Pensioni a 63 anni, ecco una soluzione che pochi conoscono ma ammessa dall’INPS

Come dicevamo, sono diverse le categorie di soggetti che hanno diritto all’Ape sociale. Per esempio, ci sono gli addetti ai lavori gravosi, che svolgono un lavoro logorante da 7 degli ultimi 10 anni o da 6 degli ultimi 7 anni. Se arrivano a 63,5 anni di età e 36 anni di contributi, questi lavoratori possono andare in pensione con l’Ape sociale.

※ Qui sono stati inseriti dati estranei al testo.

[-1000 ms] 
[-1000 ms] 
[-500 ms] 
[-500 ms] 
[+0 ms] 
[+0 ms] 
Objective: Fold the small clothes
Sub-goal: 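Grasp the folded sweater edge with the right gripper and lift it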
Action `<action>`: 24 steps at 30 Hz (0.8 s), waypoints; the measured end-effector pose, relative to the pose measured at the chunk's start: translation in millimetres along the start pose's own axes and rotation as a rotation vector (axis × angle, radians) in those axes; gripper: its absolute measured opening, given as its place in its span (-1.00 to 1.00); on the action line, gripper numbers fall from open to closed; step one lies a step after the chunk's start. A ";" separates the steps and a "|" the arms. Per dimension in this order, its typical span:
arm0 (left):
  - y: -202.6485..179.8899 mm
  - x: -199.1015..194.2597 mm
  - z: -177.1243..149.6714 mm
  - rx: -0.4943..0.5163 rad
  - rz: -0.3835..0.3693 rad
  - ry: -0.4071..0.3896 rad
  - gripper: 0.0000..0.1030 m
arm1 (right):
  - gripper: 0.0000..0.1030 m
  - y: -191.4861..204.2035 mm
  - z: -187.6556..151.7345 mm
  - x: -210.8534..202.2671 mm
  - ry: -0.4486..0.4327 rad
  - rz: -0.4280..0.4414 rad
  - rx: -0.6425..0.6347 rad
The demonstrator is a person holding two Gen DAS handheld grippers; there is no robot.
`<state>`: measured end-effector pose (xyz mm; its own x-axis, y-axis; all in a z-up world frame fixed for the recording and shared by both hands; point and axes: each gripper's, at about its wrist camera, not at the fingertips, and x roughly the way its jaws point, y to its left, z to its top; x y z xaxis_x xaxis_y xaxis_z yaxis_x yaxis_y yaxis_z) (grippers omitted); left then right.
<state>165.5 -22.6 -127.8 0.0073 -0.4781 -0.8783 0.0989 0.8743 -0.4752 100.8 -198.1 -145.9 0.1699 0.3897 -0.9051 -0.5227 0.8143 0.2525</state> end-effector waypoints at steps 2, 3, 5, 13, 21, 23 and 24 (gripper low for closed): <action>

E poi ci sono i disoccupati che hanno terminato di prendere la Naspi e che quindi sono senza ammortizzatore sociale e senza lavoro. Per loro bastano 30 anni di contributi versati alla pari degli invalidi, che però per essere considerati come potenziali beneficiari dell’Ape sociale devono avere una invalidità civile confermata dalla commissione medica pari ad almeno il 74%.

Altra categoria a cui si applica l’Anticipo Pensionistico Sociale è quella dei caregiver, come è il nostro lettore, o almeno come pensa di diventare. Il caregiver assiste un parente stretto disabile grave sotto legge 104 con cui convive da almeno sei mesi prima di poter presentare la domanda di Ape sociale.

La convivenza, la dimora temporanea, il numero civico e l’interno, ecco cosa bisogna capire per essere un vero caregiver

Ed è proprio questo il fattore determinante per poter percepire l’anticipo pensionistico sociale come caregiver. Bisogna convivere con il coniuge o con un parente di primo grado disabile grave. Il fatto della convivenza però apre ad alcune particolarità che magari non vengono considerate.

Cosa significa convivenza, bisogna stare esattamente sotto lo stesso tetto, nella stessa casa e quindi con lo stesso numero civico? O basta una situazione come quella del nostro lettore, cioè vivere in uno stesso stabile anche se in due appartamenti diversi?

A fugare i dubbi ci ha pensato direttamente l’INPS, che ha parlato anche di dimora temporanea come di condizione non ostativa verso l’Ape sociale come caregiver.

La pensione a 63 anni, ecco come andarci come caregiver

In pratica, basterebbe la dimora temporanea presso il parente stretto invalido ed assistito. Quindi, stando a questa interpretazione larga delle regole, l’interessato all’Ape sociale non dovrà necessariamente avere la convivenza anagrafica, anche se viene sottolineato che serve avere lo stesso numero civico.

In parole povere, anche non figurando nello stesso nucleo familiare dal punto di vista anagrafico, il vivere nella stessa casa, con lo stesso numero civico, ammette la possibilità di essere considerati caregiver per l’Ape sociale. Numero civico identico, come presumibilmente è quello del nostro lettore, anche se con la madre ha un interno diverso.

C’è però anche la soluzione della dimora temporanea, con tanto di iscrizione nell’elenco delle popolazione temporanea come previsto dal Decreto del Presidente della Repubblica n° 223 del 1989.

Parenti stretti, ma anche affini, ecco le persone che possono aprire le porte alla pensione di un caregiver

Infine, va detto che, anche se si tende a considerare valido il coniuge o il parente di primo grado come invalido bisognoso di assistenza da parte del caregiver, l’INPS ha chiarito che in determinate circostanze sono validi anche i parenti di secondo grado o gli affini, sempre entro il secondo grado.

Parliamo di nonni e nipoti come parenti in linea retta, oppure di fratelli e sorelle come parenti in linea collaterale. E poi, suoceri, generi, nuore, i figli dell’altro coniuge per gli affini di primo grado e i cognati per gli affini di secondo grado.

Per parenti di secondo grado e affini, però, servono alcune condizioni aggiuntive che devono avere gli invalidi, i quali non devono avere alternative all’assistenza del richiedente l’Ape sociale, nel senso che devono avere determinate età e determinate condizioni personali e familiari.